* [Aim of the exercise]:
Match the string "kRightHandThumbA" against each line below, and copy every line that matches.

******

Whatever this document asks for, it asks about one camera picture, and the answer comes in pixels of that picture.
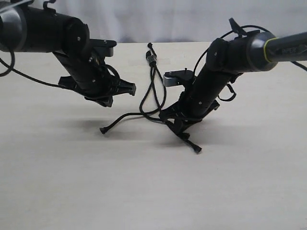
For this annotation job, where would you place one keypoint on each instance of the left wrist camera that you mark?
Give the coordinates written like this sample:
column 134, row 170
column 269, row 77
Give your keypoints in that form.
column 103, row 48

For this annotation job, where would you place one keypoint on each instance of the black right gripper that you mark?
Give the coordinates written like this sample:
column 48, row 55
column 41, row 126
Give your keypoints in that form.
column 178, row 121

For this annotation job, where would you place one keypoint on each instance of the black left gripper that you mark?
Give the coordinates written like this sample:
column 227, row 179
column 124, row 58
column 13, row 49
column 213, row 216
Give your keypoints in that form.
column 96, row 83

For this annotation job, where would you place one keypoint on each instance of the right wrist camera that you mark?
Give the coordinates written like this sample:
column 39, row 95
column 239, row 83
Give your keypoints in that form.
column 176, row 78

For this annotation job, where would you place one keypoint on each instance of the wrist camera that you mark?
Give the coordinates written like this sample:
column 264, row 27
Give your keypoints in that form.
column 103, row 48
column 176, row 78

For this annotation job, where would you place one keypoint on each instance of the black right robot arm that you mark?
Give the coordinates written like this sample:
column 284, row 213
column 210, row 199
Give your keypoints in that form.
column 225, row 62

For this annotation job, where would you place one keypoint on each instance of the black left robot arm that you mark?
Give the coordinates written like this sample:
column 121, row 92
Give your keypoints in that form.
column 24, row 28

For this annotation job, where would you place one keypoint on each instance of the white backdrop curtain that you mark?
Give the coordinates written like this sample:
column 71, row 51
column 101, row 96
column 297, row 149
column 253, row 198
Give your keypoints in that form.
column 140, row 21

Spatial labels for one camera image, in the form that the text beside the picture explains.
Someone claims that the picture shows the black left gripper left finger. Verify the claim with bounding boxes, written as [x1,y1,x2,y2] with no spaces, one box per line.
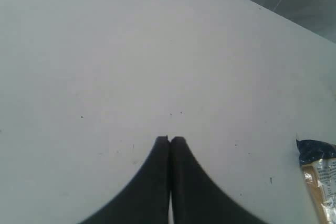
[82,136,170,223]

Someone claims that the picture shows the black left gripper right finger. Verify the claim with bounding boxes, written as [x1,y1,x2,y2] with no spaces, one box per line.
[170,137,264,223]

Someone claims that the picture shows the noodle pack black ends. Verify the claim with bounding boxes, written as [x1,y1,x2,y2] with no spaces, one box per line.
[296,140,335,223]

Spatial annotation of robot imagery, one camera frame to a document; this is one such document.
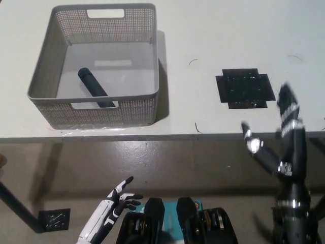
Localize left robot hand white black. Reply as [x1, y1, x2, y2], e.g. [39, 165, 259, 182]
[78, 176, 144, 244]

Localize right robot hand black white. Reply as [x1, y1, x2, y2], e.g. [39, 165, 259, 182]
[240, 81, 309, 189]

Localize dark electric screwdriver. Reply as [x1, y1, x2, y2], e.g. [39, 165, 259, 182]
[77, 67, 115, 109]

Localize black floor tape patch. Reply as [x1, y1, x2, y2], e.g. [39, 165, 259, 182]
[38, 208, 72, 232]

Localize robot body black teal blocks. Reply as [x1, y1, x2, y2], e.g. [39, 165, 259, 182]
[115, 197, 240, 244]

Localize black tape patch holder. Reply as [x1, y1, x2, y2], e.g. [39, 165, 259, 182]
[215, 68, 277, 110]

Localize black table leg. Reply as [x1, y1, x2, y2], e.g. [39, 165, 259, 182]
[0, 179, 43, 233]

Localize white label sticker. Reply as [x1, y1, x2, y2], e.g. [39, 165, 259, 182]
[94, 59, 133, 68]

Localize grey perforated plastic basket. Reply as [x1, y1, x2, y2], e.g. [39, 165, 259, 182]
[27, 3, 161, 130]

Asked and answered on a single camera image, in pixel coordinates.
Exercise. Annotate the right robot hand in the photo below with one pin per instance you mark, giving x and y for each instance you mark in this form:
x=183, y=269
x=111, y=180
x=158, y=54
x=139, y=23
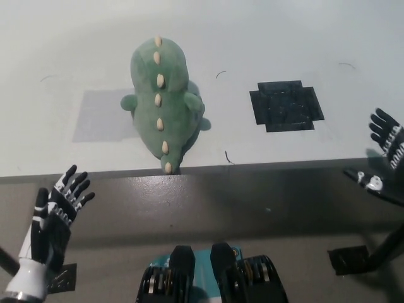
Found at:
x=394, y=142

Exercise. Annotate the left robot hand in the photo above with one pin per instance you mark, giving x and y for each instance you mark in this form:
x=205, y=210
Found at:
x=57, y=227

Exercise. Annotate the green plush dinosaur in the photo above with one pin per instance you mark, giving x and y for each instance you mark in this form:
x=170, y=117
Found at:
x=158, y=120

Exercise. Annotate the black slanted table leg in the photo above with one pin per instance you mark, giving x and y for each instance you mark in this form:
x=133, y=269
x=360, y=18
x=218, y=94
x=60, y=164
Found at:
x=8, y=260
x=388, y=252

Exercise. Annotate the black tape cross patch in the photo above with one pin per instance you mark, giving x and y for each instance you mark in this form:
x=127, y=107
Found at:
x=285, y=105

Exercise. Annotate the grey tape square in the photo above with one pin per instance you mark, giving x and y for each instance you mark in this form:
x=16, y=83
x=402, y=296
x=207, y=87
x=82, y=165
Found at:
x=101, y=116

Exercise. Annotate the black and teal robot torso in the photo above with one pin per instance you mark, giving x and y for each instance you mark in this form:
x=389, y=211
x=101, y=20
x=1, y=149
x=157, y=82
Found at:
x=227, y=277

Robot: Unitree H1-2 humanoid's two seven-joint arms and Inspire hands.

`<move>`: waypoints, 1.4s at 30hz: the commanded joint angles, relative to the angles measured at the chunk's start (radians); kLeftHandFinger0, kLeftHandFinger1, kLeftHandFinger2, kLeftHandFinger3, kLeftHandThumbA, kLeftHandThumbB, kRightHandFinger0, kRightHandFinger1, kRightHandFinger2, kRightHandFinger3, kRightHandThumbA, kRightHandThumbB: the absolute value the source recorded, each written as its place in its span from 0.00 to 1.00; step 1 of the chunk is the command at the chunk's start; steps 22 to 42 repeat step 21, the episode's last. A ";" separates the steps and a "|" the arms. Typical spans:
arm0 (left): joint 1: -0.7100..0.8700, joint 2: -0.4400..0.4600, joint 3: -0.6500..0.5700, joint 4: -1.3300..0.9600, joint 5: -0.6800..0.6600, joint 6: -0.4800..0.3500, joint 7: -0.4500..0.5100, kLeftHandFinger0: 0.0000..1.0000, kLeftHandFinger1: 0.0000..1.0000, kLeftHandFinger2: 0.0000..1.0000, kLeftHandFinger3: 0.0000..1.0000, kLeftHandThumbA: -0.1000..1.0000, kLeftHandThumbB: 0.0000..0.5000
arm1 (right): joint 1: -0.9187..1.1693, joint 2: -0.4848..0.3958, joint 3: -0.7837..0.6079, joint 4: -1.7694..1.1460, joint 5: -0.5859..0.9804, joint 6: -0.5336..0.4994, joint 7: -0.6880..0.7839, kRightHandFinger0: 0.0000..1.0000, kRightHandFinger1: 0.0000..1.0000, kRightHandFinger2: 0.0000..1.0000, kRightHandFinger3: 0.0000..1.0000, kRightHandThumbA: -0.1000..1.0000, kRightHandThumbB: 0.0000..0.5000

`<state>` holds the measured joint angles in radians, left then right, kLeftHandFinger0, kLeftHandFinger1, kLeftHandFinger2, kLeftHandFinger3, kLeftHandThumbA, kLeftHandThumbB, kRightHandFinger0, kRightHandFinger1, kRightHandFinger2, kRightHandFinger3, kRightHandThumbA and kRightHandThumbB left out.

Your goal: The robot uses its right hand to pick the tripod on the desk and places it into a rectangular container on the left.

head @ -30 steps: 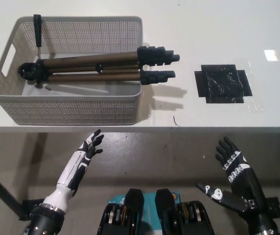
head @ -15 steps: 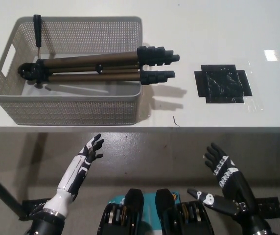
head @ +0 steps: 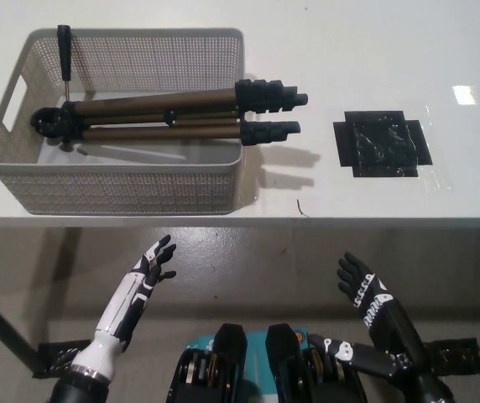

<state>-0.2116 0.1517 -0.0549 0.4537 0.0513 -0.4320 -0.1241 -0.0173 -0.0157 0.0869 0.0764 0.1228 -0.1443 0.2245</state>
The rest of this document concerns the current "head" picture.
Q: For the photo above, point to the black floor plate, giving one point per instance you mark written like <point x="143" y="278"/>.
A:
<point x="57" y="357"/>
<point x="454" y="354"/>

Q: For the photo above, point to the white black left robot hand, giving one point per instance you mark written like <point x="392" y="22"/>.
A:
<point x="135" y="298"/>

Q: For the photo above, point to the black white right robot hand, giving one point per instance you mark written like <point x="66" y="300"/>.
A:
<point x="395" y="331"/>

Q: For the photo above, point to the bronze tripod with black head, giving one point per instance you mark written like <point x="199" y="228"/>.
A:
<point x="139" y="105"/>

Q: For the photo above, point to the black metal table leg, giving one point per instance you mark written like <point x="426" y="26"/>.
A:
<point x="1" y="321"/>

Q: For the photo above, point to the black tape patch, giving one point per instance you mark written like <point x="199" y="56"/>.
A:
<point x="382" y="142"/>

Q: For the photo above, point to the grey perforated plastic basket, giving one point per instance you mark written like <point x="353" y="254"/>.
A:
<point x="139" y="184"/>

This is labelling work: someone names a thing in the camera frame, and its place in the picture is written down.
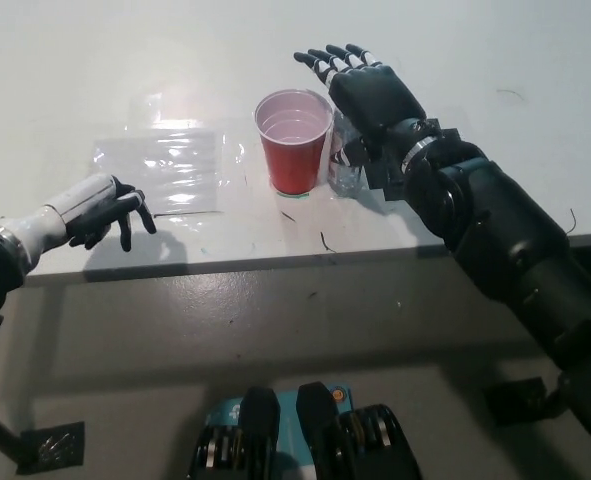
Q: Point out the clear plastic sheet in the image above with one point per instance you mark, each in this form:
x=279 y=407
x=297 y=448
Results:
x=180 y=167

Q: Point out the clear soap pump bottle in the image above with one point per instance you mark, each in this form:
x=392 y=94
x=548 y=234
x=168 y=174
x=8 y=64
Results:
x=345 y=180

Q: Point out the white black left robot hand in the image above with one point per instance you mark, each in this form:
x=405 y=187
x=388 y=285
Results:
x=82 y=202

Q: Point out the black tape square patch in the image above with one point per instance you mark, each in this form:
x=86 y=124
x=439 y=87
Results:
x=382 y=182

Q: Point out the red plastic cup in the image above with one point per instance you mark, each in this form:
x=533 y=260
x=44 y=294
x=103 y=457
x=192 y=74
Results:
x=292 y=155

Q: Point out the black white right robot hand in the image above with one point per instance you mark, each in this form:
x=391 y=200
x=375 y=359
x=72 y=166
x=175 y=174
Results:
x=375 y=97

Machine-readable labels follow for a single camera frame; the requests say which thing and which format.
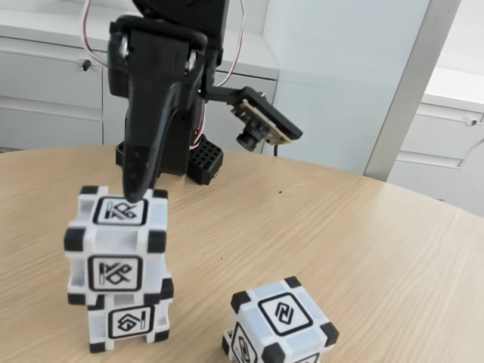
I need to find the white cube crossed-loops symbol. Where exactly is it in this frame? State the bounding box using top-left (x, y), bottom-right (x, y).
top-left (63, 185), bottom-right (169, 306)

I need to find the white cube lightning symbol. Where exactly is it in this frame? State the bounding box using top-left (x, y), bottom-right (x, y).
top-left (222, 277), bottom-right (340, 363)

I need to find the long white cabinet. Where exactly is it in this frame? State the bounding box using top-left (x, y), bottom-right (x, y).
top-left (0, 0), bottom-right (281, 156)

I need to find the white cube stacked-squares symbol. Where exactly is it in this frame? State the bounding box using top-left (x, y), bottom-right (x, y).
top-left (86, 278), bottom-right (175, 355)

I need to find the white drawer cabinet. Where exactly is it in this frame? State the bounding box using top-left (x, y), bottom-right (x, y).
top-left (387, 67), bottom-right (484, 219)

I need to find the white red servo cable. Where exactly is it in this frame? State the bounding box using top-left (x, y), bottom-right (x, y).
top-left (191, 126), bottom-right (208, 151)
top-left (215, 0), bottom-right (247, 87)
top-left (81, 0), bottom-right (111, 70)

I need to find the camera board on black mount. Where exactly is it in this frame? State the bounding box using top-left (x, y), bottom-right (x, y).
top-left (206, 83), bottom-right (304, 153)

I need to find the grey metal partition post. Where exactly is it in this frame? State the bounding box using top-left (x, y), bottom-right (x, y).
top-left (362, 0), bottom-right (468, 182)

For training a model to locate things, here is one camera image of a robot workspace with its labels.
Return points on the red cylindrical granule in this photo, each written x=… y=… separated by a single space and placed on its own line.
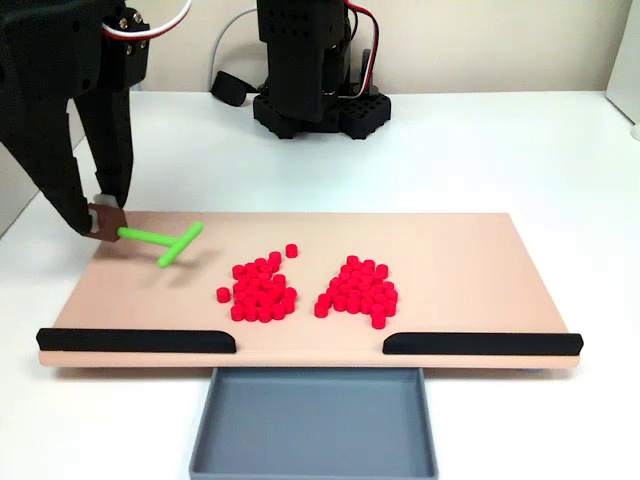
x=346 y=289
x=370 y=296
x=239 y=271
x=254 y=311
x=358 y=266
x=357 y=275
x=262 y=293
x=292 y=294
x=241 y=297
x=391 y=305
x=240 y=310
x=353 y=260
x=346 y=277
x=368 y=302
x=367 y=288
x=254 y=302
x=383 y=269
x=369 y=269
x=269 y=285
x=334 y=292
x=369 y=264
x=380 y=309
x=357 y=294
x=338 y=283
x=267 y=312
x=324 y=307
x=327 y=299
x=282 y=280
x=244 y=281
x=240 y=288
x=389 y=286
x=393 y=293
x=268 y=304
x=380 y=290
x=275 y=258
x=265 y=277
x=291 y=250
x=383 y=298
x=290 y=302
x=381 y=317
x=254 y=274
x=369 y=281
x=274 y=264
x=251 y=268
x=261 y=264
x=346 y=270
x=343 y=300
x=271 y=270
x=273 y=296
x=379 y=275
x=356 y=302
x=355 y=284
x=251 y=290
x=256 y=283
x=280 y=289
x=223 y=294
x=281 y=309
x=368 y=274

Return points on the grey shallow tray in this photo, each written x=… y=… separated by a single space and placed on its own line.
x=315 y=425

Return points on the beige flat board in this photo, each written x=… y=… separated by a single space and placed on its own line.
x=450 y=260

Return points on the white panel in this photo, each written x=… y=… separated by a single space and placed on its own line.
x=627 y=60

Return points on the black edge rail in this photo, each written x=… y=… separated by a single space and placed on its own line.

******

* [Reply to the exercise]:
`<move>`: waypoints, 1.4s at 30hz: the commanded joint angles, relative to the angles measured at the chunk's start (radians); kLeftHandFinger0, kLeftHandFinger1, kLeftHandFinger2, kLeftHandFinger3, kLeftHandThumbA, kLeftHandThumbB, kRightHandFinger0, kRightHandFinger1, kRightHandFinger2, kRightHandFinger3, kRightHandThumbA, kRightHandThumbB: the absolute value the source recorded, each written as its place in its span from 0.00 to 1.00; step 1 of the chunk is the command at the chunk's start; steps 22 to 42 repeat step 21, the episode's last. A ";" separates the steps and a "|" the arms. Typical spans:
arm1 (right): joint 1: -0.9187..1.1693, joint 2: -0.4848..0.3958, joint 3: -0.7837..0.6079, joint 4: -1.7694..1.1460, joint 5: -0.5859..0.9804, joint 6: -0.5336..0.4994, joint 7: -0.6880..0.7839, kRightHandFinger0: 0.0000..1.0000, kRightHandFinger1: 0.0000..1.0000, kRightHandFinger2: 0.0000..1.0000, kRightHandFinger3: 0.0000..1.0000, kRightHandThumbA: -0.1000..1.0000, kRightHandThumbB: 0.0000..0.5000
`<state>` holds the measured joint angles in radians, left then right, kLeftHandFinger0, kLeftHandFinger1, kLeftHandFinger2, kLeftHandFinger3, kLeftHandThumbA, kLeftHandThumbB, kRightHandFinger0, kRightHandFinger1, kRightHandFinger2, kRightHandFinger3, kRightHandThumbA and kRightHandThumbB left out.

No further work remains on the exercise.